Assigned task: Beginning with the line below that contains "<point>1215,566</point>" and ending with the line that contains "<point>1270,731</point>", copy every line exactly. Copy nothing else.

**********

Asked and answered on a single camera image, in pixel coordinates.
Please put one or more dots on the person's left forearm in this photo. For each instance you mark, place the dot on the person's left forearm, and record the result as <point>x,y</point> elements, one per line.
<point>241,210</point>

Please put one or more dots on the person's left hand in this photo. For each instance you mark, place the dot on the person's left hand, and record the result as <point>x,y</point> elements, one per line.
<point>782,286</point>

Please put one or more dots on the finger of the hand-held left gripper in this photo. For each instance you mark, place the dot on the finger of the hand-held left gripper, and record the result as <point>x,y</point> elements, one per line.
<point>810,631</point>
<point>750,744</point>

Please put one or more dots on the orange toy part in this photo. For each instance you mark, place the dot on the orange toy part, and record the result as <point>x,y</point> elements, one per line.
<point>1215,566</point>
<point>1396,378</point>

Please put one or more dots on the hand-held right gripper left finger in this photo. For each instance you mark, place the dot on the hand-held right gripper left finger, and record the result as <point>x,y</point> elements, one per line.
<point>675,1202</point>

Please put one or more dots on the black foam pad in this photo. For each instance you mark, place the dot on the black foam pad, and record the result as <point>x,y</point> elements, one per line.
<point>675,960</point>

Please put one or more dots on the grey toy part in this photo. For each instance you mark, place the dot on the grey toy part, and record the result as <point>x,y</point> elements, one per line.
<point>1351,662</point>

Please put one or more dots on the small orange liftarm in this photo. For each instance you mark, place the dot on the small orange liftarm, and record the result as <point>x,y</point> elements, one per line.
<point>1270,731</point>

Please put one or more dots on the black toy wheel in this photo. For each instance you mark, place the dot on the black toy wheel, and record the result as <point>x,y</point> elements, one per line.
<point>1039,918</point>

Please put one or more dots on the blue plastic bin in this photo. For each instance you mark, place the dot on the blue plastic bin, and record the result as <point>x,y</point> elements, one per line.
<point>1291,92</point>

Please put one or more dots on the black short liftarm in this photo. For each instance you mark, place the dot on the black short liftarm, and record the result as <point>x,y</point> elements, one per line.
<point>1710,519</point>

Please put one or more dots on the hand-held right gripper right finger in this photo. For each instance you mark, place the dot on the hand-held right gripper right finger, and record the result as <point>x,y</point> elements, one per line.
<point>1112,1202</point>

**********

Finished task:
<point>1215,566</point>
<point>1396,378</point>

Please put one or more dots on the hand-held right gripper left finger in this photo. For each instance you mark, place the dot on the hand-held right gripper left finger, and record the result as <point>x,y</point> elements, one per line.
<point>675,1202</point>

Please put one or more dots on the black foam pad in this photo. For each instance you mark, place the dot on the black foam pad, and record the result as <point>x,y</point> elements, one per line.
<point>675,960</point>

Please put one or more dots on the grey toy part in this photo. For each instance you mark, place the dot on the grey toy part, and record the result as <point>x,y</point> elements, one per line.
<point>1351,662</point>

Please put one or more dots on the small orange liftarm in this photo. For each instance you mark, place the dot on the small orange liftarm, and record the result as <point>x,y</point> elements, one per line.
<point>1270,731</point>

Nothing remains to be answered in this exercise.